Researchers also asked respondents their reasons for choosing their 1987 residence. Over 30% report that they chose their location to be near family, and another 12% state that neighborhood resources drove their location choice. Only 3% named price as the main factor. For the arguably random subset list of 109 lottery applicants recovered from a former SEWA employee, we also have baseline income information, which we present in Panel C. Comparing baseline characteristics across winners and losers shows that both household types were similar at the time of the lottery in nearly all observable dimensions. However, Muslims are over-represented in the loser category by 6.8 percentage point. To further investigate whether Hindus were possibly favored in the housing draw, researchers regressed respondent perception of whether the lottery was conducted fairly on respondent religion and find no difference across Hindu and Muslim participants; therefore, researchers interpret Muslim underrepresentation among the winners as a random occurrence.

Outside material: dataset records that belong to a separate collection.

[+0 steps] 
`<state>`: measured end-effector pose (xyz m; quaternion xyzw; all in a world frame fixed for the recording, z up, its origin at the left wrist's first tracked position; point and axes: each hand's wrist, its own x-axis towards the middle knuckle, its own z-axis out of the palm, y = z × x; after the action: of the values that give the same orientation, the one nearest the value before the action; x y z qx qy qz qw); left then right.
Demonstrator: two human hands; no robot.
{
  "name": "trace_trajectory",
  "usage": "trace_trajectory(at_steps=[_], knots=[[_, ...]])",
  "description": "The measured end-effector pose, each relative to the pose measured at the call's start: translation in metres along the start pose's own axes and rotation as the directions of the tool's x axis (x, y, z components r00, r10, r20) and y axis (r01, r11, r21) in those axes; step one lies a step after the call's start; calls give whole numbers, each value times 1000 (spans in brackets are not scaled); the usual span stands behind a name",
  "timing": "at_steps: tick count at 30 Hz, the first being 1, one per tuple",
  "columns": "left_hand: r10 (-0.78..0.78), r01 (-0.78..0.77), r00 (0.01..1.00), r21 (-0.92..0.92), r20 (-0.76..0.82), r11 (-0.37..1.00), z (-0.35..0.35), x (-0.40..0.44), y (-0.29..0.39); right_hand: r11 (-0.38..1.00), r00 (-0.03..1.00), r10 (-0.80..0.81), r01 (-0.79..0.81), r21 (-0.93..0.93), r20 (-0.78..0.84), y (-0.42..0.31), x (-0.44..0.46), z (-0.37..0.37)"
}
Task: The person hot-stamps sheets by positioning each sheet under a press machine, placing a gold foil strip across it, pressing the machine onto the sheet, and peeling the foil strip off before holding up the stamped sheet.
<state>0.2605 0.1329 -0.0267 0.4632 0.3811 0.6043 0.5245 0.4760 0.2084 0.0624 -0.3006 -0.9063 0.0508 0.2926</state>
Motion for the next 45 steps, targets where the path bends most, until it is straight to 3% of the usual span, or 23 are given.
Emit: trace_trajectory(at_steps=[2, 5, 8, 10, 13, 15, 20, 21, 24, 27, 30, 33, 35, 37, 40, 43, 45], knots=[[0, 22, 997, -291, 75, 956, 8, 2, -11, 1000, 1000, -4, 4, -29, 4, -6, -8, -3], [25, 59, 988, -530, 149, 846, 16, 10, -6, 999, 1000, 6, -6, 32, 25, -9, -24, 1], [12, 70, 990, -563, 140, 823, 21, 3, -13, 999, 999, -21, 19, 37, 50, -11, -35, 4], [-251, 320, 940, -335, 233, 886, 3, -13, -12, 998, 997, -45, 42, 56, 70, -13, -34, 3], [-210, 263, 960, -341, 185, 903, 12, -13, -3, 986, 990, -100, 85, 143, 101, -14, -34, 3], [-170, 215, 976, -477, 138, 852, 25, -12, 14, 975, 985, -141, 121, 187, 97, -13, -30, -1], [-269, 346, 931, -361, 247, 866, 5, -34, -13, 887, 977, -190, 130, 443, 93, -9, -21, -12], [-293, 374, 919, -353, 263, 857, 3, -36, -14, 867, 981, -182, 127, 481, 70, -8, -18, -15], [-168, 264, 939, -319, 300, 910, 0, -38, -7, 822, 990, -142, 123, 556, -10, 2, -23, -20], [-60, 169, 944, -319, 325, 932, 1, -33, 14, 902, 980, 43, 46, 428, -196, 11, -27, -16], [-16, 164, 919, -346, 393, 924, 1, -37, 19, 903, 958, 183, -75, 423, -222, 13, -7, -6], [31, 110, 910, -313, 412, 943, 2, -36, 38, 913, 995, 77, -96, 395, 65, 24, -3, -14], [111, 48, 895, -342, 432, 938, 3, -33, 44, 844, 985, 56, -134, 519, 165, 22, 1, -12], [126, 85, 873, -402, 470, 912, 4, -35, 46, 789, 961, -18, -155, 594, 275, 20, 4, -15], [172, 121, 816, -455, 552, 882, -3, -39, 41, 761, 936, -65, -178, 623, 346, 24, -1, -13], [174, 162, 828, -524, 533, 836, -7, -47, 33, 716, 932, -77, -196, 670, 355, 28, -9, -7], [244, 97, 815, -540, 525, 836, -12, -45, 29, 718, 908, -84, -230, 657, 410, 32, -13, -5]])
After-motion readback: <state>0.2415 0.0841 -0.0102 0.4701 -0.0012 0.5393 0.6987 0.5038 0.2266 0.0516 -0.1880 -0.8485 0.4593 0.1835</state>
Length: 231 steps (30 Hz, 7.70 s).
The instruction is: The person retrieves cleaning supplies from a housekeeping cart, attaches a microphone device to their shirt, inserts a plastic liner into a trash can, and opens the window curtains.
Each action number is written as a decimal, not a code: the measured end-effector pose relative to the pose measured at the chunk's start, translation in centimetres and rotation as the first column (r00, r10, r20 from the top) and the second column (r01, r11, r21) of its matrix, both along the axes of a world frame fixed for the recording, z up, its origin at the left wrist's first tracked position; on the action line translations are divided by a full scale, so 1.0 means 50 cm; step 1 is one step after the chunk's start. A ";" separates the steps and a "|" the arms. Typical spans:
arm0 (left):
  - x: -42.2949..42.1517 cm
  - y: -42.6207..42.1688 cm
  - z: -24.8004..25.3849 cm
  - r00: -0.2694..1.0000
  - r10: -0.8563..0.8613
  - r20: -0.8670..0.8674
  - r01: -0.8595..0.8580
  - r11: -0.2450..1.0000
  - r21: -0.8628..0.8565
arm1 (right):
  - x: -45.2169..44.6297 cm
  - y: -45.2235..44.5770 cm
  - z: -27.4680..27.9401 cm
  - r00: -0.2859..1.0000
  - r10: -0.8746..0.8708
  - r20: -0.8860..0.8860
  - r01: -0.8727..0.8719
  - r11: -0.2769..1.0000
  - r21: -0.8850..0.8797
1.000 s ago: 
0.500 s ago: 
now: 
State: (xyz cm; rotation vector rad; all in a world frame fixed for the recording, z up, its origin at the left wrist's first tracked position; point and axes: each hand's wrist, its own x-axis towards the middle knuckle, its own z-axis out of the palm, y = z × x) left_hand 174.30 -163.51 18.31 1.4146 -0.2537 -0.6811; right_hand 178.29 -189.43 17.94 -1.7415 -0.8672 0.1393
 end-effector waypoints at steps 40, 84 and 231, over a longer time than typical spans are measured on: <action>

Researchers assessed the intent-to-treat (ITT) effects - changes in social interactions, informal insurance and collective action - with and without controls such as ethnic identity indicators for whether the household is Muslim, Koshti caste, or Padmasali caste (omitting all other caste groups), a variable indicating whether the participant’s name was referred by another member (rather than gathered from a Union list), and whether the participant’s information was reported by proxy because she had died or was unable to answer due to mental illness. When the unit of observation is a child, researchers cluster standard errors at the participant level. Researchers assess how winning the lottery influenced subsequent residential mobility and program take-up, as well as urbanicity and housing quality, economic wellbeing.
When assessing the ITT results, researchers look at the mobility effect, driven by the two-thirds of winners who moved to Colony A, and in some instances, by the one-third of winners who still live there (program compliers), as well as the income effect associated with selling or renting subsidized housing by non-movers (program non-compliers). This was done to be able to extrapolate results to settings with different compliance rates or enforcement of lease agreements. In addition to running regressions on the entire sample, researchers ran regressions on the set of only winners.